About Collaboration

The purpose of the Handshake 3 programme is to allow the mentee to become an independent artist, steering their own developments. In this process, their former mentor becomes their colleague and in most cases also their fellow art-collaborator for their July exhibition at Objectspace.

The ability to collaborate and communicate is an important component of the necessary skills needed by successful contemporary artists. This collaboration relationship needs to happen with both artist’s galleries and their audiences. Collaborating with other artists is more complicated and involves both trust and chance. The word ‘collaboration’ pops up everywhere, from running successful businesses to forming online platforms. Artists have to circumvent some of the common problems quickly during their engagement in collaborating with others. Common mistakes like compromises in vision and quality to keep the peace, having too many chefs and no cooks, relying and leaning on experiences from others, etc. are known clichés. This well-known quote from industrialist Henry Ford explains in a few words: “Coming together is a beginning, staying together is progress, and working together is success”. And this anonymous quote sums up common team collaboration issues: “We could learn a lot from crayons: some are sharp, some are pretty, some are dull, while others are bright, some have weird names, but we have to learn to live in the same box.” A successful art collaboration needs to be more than following a set formulae of instructions or being respondent to another’s artworks. It has to oppose its clichés and ego driven approaches and establish attitudes in art making processes where the individual artist still is able to thrive in. Only equal partners are able to open up those rare opportunities where the sum of the whole is more than the separate parts.

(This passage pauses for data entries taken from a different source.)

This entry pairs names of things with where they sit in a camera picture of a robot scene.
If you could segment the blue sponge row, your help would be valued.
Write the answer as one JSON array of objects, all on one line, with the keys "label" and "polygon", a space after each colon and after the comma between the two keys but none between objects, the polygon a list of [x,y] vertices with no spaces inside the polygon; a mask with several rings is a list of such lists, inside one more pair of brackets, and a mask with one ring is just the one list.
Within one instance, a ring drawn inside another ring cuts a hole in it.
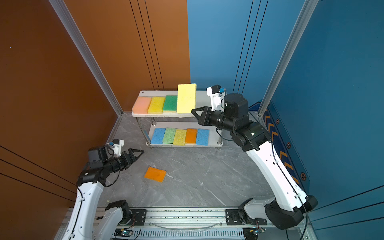
[{"label": "blue sponge row", "polygon": [[153,137],[151,139],[152,145],[161,145],[163,143],[163,138],[165,135],[166,129],[165,128],[156,128],[154,130]]},{"label": "blue sponge row", "polygon": [[209,144],[210,131],[206,129],[198,129],[196,137],[196,145],[208,146]]}]

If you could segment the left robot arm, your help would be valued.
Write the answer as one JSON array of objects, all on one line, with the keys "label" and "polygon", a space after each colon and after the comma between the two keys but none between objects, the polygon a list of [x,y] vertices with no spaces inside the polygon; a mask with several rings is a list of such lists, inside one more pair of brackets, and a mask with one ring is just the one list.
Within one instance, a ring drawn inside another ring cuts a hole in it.
[{"label": "left robot arm", "polygon": [[125,200],[110,203],[102,221],[94,228],[98,202],[108,176],[127,170],[143,154],[143,150],[128,149],[120,155],[111,153],[109,146],[95,147],[88,150],[89,162],[77,180],[76,203],[64,233],[64,240],[109,240],[118,225],[136,224],[134,214]]}]

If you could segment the green circuit board left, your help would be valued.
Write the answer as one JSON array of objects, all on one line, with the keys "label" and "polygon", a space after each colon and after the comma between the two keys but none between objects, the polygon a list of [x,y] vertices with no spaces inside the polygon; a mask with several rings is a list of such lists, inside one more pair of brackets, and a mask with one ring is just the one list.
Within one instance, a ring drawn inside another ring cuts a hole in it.
[{"label": "green circuit board left", "polygon": [[133,235],[133,230],[128,228],[116,229],[114,233],[114,238],[117,237],[131,237]]}]

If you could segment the pale yellow sponge row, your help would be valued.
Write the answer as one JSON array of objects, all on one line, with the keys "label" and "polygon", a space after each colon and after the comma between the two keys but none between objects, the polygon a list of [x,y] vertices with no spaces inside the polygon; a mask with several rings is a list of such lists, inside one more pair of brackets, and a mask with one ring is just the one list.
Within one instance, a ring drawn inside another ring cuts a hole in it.
[{"label": "pale yellow sponge row", "polygon": [[184,146],[186,142],[187,130],[176,129],[173,145],[175,146]]}]

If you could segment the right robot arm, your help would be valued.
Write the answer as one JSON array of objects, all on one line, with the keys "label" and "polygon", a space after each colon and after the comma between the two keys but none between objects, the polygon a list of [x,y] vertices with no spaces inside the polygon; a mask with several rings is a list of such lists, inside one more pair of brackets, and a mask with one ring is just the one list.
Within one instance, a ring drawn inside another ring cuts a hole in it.
[{"label": "right robot arm", "polygon": [[258,166],[273,191],[274,197],[261,201],[248,199],[239,206],[241,221],[250,225],[256,219],[268,219],[280,230],[297,226],[308,218],[318,204],[293,180],[274,149],[272,137],[259,122],[250,119],[248,101],[241,94],[229,94],[224,109],[196,108],[191,113],[199,125],[229,131],[232,141]]}]

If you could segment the orange sponge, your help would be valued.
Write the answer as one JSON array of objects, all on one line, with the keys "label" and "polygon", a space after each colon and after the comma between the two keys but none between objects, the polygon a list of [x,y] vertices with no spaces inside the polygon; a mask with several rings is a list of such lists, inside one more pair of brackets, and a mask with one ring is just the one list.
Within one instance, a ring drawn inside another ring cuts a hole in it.
[{"label": "orange sponge", "polygon": [[167,175],[167,172],[164,170],[149,167],[145,174],[145,178],[162,183],[166,175]]},{"label": "orange sponge", "polygon": [[197,129],[187,129],[185,144],[195,145],[197,140]]}]

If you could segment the white two-tier shelf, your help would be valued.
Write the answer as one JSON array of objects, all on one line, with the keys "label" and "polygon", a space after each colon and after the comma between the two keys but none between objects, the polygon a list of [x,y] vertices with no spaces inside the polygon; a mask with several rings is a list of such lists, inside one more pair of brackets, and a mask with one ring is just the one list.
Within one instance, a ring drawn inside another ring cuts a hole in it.
[{"label": "white two-tier shelf", "polygon": [[[139,97],[166,97],[167,95],[177,95],[177,91],[140,91]],[[207,96],[206,91],[197,91],[196,107],[211,106],[210,98]],[[216,127],[201,126],[198,124],[197,119],[191,114],[178,114],[178,113],[162,113],[161,115],[144,115],[132,112],[132,117],[136,118],[139,128],[146,139],[148,147],[207,147],[207,148],[221,148],[223,146],[223,139],[216,132]],[[151,127],[149,132],[143,127],[143,119],[151,120]],[[152,138],[157,128],[175,128],[175,129],[205,129],[209,130],[208,144],[193,145],[185,144],[184,146],[175,146],[173,144],[152,144]]]}]

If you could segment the pink sponge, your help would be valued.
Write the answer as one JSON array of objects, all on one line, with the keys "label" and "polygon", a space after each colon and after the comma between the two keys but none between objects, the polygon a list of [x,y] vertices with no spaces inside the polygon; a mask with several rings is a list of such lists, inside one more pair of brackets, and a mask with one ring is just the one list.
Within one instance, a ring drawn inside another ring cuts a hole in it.
[{"label": "pink sponge", "polygon": [[151,104],[151,97],[138,97],[132,108],[133,114],[146,115]]}]

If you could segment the bright yellow sponge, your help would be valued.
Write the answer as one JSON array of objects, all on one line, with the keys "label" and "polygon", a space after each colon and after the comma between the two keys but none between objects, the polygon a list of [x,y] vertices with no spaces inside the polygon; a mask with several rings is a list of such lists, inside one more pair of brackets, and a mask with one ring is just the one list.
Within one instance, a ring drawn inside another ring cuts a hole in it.
[{"label": "bright yellow sponge", "polygon": [[165,99],[165,97],[152,97],[150,106],[148,108],[148,114],[161,115],[163,113]]}]

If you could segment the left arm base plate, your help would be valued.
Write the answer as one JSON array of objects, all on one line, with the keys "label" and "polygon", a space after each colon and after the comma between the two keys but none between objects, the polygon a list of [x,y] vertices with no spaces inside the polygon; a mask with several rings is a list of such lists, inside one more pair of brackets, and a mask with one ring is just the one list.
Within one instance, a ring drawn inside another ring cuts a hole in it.
[{"label": "left arm base plate", "polygon": [[147,216],[147,210],[137,209],[131,210],[130,218],[124,218],[119,222],[119,226],[123,227],[135,227],[144,226]]}]

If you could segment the light green sponge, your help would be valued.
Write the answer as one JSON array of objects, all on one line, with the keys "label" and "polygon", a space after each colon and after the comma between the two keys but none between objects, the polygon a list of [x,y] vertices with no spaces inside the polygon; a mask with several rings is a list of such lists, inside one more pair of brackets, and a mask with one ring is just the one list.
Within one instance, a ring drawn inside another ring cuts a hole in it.
[{"label": "light green sponge", "polygon": [[164,137],[163,137],[163,144],[173,144],[174,138],[176,134],[175,128],[166,128]]}]

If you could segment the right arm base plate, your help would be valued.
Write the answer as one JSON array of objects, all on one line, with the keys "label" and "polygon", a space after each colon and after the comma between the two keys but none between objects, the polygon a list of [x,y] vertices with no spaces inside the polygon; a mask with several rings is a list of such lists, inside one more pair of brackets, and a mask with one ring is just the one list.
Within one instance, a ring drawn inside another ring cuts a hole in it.
[{"label": "right arm base plate", "polygon": [[237,226],[237,225],[252,225],[252,226],[266,226],[267,220],[256,218],[251,219],[248,217],[244,211],[241,211],[239,209],[226,209],[226,223],[228,226]]}]

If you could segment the circuit board right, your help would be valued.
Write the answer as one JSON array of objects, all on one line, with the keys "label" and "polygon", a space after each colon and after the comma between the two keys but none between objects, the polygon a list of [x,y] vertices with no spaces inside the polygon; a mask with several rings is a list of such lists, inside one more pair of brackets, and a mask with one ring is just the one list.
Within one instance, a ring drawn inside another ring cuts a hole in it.
[{"label": "circuit board right", "polygon": [[258,240],[259,235],[265,233],[264,228],[243,228],[243,236],[245,240]]}]

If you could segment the dark green sponge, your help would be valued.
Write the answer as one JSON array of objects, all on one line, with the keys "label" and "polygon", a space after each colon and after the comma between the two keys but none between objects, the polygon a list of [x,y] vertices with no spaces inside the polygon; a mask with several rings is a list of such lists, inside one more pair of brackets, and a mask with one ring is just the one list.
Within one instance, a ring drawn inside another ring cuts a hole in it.
[{"label": "dark green sponge", "polygon": [[167,95],[163,106],[164,113],[176,113],[177,112],[177,95]]}]

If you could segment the aluminium front rail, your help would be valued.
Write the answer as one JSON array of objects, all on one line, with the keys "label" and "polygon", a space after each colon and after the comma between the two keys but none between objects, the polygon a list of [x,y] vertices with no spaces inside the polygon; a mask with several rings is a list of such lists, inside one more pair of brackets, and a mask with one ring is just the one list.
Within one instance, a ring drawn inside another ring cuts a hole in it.
[{"label": "aluminium front rail", "polygon": [[133,230],[131,237],[112,237],[113,240],[244,240],[243,228],[264,228],[258,240],[315,240],[317,236],[310,221],[303,220],[296,227],[279,230],[267,220],[266,226],[228,226],[226,209],[235,207],[193,208],[133,208],[145,209],[144,226],[123,227]]}]

For the Handshake 3 artist, the investigation of ‘collaboration’ will have broad possibilities – where the collaboration in itself can be a context for deeper exploration. These makers will be pioneers in the experimental search for context and working methodologies that promise to lead to new discoveries for contemporary jewellery. The first

HANDSHAKE 3 collaborations:

Their first collaboration was at Objectspace in July 2016. Most collaborated with their former mentors.

Their second was with the London-based group Dialogue Collective at Munich Jewellery week 2017. This collaboration evolved from several earlier ‘introductory’ collaborations.

Their last collaboration is with the curator of the Dowse Art Museum (Sian van Dyk).